### TASK STATEMENT
Take every line containing "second" from the material and copy it.

________________________________________

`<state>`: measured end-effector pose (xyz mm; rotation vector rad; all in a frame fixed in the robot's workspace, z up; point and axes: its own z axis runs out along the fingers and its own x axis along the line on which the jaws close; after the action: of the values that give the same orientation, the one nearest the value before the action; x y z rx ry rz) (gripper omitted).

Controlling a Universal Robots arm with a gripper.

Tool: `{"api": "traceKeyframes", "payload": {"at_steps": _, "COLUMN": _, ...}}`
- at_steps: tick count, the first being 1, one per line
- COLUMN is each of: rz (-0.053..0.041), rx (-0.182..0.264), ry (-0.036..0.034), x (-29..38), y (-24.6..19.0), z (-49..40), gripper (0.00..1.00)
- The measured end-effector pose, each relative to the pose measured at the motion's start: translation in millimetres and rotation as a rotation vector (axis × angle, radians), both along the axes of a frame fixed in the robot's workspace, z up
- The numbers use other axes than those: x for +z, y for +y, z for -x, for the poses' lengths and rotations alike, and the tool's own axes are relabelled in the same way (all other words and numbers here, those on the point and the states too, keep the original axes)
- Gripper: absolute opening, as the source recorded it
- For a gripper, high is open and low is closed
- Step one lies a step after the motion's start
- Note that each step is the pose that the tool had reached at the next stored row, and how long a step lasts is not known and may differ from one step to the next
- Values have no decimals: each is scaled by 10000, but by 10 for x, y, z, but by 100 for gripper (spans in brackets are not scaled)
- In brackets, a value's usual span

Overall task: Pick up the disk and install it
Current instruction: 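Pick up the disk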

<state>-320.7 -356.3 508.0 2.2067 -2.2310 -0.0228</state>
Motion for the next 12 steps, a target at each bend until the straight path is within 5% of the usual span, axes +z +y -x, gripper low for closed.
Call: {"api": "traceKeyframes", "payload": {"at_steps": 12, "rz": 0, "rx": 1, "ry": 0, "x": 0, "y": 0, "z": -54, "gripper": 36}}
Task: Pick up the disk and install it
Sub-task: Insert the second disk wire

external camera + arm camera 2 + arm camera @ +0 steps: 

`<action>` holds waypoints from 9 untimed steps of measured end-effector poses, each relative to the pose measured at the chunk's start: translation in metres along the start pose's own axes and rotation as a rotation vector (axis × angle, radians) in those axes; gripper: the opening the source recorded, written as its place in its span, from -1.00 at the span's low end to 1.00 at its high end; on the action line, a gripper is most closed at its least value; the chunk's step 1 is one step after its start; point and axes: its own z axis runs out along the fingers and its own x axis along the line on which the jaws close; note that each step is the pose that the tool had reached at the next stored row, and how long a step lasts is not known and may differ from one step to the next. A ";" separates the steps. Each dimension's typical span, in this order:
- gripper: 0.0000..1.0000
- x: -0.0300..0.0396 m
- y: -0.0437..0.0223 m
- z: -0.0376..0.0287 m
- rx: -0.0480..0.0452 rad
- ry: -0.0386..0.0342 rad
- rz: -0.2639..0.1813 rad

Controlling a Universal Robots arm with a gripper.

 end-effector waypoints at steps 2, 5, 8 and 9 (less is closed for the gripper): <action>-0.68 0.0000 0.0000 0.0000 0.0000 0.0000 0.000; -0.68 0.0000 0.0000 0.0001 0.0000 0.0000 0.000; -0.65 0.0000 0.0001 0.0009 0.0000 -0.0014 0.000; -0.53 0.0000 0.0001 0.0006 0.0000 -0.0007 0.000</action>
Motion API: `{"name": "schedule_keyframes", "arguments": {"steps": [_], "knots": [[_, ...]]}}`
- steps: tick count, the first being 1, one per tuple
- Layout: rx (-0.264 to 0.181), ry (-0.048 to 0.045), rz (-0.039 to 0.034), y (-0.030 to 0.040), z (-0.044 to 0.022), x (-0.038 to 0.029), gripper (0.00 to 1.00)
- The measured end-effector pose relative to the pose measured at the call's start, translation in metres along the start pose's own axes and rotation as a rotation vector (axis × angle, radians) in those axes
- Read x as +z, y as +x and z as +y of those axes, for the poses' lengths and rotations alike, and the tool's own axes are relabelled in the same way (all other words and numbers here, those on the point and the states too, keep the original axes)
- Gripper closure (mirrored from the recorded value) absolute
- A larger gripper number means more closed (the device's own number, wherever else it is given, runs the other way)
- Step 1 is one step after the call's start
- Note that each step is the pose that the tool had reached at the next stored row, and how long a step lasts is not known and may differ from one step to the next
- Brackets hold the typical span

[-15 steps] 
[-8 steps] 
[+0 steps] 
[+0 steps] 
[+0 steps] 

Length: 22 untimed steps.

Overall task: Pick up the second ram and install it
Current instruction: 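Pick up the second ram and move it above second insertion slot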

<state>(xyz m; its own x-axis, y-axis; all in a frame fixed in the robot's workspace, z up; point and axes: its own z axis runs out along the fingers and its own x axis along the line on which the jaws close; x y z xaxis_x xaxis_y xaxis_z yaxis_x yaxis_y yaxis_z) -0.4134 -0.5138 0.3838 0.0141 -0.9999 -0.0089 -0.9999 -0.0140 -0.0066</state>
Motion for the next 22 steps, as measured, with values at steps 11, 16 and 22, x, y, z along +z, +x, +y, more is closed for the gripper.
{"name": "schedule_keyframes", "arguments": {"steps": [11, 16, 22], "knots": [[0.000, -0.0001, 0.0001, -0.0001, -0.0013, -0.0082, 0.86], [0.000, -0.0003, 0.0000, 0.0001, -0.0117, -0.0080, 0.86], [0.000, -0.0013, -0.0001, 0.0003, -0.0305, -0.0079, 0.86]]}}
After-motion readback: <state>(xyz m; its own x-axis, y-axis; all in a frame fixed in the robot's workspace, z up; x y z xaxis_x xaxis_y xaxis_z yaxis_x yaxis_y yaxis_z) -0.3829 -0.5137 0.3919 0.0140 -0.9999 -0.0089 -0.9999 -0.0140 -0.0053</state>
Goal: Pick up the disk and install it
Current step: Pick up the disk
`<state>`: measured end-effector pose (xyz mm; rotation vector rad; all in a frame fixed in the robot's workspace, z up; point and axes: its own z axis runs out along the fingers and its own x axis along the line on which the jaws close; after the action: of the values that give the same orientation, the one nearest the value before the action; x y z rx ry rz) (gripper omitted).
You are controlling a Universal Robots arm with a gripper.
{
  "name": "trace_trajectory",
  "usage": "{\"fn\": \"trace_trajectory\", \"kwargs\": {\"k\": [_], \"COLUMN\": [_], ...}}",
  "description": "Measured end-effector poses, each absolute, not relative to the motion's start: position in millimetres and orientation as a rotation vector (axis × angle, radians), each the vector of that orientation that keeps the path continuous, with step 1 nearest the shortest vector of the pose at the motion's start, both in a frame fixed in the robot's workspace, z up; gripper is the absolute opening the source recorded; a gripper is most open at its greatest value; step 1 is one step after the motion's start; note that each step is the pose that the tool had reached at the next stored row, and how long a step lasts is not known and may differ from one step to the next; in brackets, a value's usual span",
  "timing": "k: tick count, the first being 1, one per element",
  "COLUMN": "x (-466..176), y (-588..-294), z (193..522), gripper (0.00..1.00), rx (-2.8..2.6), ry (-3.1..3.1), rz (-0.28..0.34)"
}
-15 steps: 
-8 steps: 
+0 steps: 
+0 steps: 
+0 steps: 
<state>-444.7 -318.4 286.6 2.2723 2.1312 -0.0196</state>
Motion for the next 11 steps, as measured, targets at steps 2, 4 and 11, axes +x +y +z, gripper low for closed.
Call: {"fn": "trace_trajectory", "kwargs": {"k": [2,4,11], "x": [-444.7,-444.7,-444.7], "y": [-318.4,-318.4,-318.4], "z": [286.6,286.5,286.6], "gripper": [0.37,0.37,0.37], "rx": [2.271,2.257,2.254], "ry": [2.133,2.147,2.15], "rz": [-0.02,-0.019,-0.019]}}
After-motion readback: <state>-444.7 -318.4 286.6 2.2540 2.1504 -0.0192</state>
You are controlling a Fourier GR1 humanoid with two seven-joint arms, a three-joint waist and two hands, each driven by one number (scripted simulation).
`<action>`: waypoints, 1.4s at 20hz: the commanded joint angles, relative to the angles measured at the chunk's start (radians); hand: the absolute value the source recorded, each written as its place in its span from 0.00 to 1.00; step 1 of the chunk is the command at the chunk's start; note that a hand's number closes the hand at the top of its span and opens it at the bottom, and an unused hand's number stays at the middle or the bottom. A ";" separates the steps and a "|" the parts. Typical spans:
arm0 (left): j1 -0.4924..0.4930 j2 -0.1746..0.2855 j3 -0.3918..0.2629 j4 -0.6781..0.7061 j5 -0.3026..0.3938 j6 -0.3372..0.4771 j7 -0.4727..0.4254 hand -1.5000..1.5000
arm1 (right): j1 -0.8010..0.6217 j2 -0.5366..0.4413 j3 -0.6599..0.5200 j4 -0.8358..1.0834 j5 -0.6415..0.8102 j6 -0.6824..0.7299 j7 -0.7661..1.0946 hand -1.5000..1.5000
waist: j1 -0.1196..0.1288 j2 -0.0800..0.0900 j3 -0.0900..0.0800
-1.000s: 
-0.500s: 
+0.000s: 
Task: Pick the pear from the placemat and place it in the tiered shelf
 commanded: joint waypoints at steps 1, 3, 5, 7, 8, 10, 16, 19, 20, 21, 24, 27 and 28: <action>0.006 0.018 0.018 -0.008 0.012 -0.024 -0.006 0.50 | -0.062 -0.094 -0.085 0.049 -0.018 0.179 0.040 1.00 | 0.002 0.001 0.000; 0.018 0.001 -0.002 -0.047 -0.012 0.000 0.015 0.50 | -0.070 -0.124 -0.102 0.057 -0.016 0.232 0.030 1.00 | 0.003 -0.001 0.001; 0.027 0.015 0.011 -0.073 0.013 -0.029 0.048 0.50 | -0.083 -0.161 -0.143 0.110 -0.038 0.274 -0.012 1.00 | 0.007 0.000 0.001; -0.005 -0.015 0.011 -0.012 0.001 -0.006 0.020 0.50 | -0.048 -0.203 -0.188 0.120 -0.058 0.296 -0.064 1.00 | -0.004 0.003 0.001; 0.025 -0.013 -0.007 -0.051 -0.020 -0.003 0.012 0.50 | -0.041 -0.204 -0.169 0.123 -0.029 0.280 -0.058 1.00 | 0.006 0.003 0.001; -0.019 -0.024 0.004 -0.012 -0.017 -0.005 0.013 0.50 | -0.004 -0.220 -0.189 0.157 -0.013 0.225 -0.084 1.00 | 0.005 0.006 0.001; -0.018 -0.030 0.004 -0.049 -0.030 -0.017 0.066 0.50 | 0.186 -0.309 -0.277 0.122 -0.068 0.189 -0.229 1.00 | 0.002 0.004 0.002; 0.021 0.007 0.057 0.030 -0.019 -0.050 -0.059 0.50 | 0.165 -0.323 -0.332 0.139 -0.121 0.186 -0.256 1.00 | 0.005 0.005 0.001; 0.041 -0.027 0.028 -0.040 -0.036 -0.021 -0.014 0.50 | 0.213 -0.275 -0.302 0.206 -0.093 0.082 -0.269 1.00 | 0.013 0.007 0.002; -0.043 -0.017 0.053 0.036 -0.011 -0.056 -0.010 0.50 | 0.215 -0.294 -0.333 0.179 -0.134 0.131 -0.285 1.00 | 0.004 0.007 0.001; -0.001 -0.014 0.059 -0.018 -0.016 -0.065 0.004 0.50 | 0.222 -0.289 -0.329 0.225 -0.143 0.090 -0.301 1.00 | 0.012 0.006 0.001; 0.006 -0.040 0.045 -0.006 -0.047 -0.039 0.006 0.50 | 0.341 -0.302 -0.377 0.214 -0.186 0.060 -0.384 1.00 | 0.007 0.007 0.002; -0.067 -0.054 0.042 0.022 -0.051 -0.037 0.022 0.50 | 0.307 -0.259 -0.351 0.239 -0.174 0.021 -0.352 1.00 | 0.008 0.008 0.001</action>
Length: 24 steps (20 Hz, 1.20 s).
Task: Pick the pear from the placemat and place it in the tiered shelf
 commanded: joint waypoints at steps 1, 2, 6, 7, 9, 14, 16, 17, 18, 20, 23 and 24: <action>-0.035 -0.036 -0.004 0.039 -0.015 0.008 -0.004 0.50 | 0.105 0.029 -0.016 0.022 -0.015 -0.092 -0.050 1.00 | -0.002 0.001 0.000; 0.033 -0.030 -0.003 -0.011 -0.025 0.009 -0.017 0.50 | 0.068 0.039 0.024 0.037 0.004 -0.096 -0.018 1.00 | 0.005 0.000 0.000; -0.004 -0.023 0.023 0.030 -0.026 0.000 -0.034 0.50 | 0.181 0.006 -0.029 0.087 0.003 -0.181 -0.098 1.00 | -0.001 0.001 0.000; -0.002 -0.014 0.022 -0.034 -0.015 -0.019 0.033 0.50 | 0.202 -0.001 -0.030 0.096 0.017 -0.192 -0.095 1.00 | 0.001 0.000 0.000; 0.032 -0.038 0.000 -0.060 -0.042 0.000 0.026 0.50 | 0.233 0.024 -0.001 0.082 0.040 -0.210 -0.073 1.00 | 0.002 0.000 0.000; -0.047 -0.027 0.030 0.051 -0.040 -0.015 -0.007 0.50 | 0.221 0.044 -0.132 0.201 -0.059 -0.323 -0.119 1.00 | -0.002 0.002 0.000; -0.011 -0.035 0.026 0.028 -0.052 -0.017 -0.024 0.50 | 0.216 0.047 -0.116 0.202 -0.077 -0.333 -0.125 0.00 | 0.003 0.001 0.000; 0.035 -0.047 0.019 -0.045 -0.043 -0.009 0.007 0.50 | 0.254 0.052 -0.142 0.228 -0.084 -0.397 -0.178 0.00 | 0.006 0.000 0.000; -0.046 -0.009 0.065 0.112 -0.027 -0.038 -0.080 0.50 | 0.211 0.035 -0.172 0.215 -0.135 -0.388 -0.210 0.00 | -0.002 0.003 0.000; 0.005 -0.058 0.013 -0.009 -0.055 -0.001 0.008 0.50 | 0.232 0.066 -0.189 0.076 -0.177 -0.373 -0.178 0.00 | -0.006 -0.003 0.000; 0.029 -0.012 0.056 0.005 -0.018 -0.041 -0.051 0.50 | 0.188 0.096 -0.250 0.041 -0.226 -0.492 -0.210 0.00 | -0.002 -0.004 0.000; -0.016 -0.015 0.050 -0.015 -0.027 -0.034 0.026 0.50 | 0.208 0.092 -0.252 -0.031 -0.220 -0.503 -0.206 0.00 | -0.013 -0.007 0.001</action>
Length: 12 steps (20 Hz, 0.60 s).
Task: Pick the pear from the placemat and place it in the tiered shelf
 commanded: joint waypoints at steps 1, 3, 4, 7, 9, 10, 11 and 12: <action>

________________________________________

### WRITTEN SOLUTION
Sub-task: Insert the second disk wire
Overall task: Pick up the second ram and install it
Current instruction: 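Pick up the second ram and move it above second insertion slot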

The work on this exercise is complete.